The gray tree rats soon found the feeders and I would run them off with an old Daisey BB gun. But when I turn my back...
Both populations exploded and soon there were critters everywhere. I could walk out and watch a half a dozen squirrels in any direction. Goldfinches would cuss us out if the feeders ran out. Fruit started disappearing. I have plum tree that had fruit on it for the first time in twelve years and they got 'em all. I tried to live with it, but soon got out the Havahart traps and set them to work down in the orchard.
This year I have a small crop of all fruit due to lousy weather conditions and don't want to share. I have 35 acres and they can have all they want, just not my garden.
20 quirrels and counting. Add to the mix - Garden-Cart-Full-O-Water-Of-Death, 16 gauge Mossberg shotgun, and one well fed Lab doggie.
Don't even get me started on the other marauders - crows.
We harvested most of the apricots and plums this year. I hung flashing CDs and mylar baloons on the tree limbs, plus allowing some dropped fruit overnight. This satisfied the coons and perhaps squirrels.
The almonds are beginning to open, and I'd better pick before the buggers get wise. Last year, I waited one day to long, after they opened, and the critters cleaned them out.
At least the apricots are in the freezer, and the plums are in the fermenter (wine).
I was wondering if anyone had any experience using sprays like Havaheart's organic repellents with nuts. I'm worried that the spray would soak into the hull and either alter the taste or the smell of the nuts. Unfortunately with our situation killing them isn't an option and so I'm stuck with repellents and trapping. I also read somewhere that squirrels can reach branches that are 6-8ft above the ground but it seems like a general consensus here is about 4 feet vertical? My hubby will plow through a pound of walnuts in a day given the opportunity and I'd really like to be able to grow some for him rather than having to buy them all the time. Thanks for any advice!

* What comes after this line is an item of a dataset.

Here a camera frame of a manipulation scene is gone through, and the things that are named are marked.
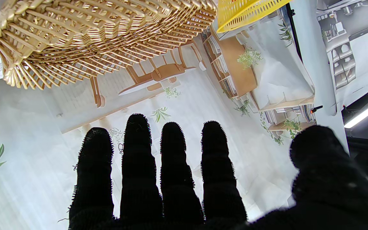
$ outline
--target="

To have organic / kill free, peaches, you would have to buy them at Kroger's. Live trapping and transporting the only puts the problem in someone else's yard and is rude. This is why, it is against the law in most states.

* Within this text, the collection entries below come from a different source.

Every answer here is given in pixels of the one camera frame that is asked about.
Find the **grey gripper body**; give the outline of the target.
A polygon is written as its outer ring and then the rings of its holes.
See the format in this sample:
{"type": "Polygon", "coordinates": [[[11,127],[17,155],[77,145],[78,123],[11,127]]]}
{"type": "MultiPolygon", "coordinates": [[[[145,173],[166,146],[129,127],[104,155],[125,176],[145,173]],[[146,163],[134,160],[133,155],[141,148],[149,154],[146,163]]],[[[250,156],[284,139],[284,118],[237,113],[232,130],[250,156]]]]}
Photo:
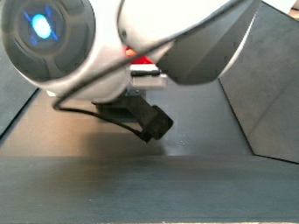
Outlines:
{"type": "Polygon", "coordinates": [[[160,90],[165,88],[166,75],[154,64],[133,64],[130,71],[130,90],[160,90]]]}

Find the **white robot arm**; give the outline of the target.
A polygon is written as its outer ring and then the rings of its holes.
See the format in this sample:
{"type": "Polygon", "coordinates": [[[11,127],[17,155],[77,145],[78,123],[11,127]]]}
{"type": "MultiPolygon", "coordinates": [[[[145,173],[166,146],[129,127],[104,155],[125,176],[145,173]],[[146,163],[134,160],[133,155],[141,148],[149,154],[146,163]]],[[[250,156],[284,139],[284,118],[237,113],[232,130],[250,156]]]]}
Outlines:
{"type": "Polygon", "coordinates": [[[246,40],[260,0],[3,0],[7,59],[39,89],[110,102],[133,87],[126,49],[181,85],[214,81],[246,40]]]}

Putting them where there are not naturally populated, puts them in an area where they will stave or artificially over populate and be destroyed.
The only other option is to fence the yard and buy a pit bull. It would need to be out from dawn till dusk though.

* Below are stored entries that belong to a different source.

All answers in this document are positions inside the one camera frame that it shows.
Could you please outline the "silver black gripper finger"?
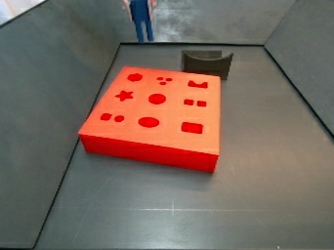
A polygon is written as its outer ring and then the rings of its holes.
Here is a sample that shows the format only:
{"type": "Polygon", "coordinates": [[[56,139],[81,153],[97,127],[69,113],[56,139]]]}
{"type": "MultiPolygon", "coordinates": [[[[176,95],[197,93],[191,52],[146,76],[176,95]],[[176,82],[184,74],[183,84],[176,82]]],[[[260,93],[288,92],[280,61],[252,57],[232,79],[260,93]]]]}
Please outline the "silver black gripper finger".
{"type": "Polygon", "coordinates": [[[153,19],[153,10],[157,6],[157,1],[156,0],[148,0],[148,12],[149,12],[149,20],[152,21],[153,19]]]}

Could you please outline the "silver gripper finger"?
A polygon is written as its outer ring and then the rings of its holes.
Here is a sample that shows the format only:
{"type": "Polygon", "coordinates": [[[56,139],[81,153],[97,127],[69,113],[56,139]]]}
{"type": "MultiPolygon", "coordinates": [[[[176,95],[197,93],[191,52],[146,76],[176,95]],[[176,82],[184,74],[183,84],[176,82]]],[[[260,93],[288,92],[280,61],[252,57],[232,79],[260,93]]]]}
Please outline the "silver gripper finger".
{"type": "Polygon", "coordinates": [[[130,0],[121,0],[121,3],[122,3],[122,8],[128,13],[129,21],[133,21],[130,13],[130,0]]]}

aiaylasdream, repellents have the problem of washing off far more quickly than the label states. They really need to be re-applied after every rain if the pest pressure is high, and that gets old fast. On the positive side the walnut hull is so thick that it would not affect the nut flavor at all. If your walnut has no other trees nearby you could easily keep squirrels off with a trunk barrier.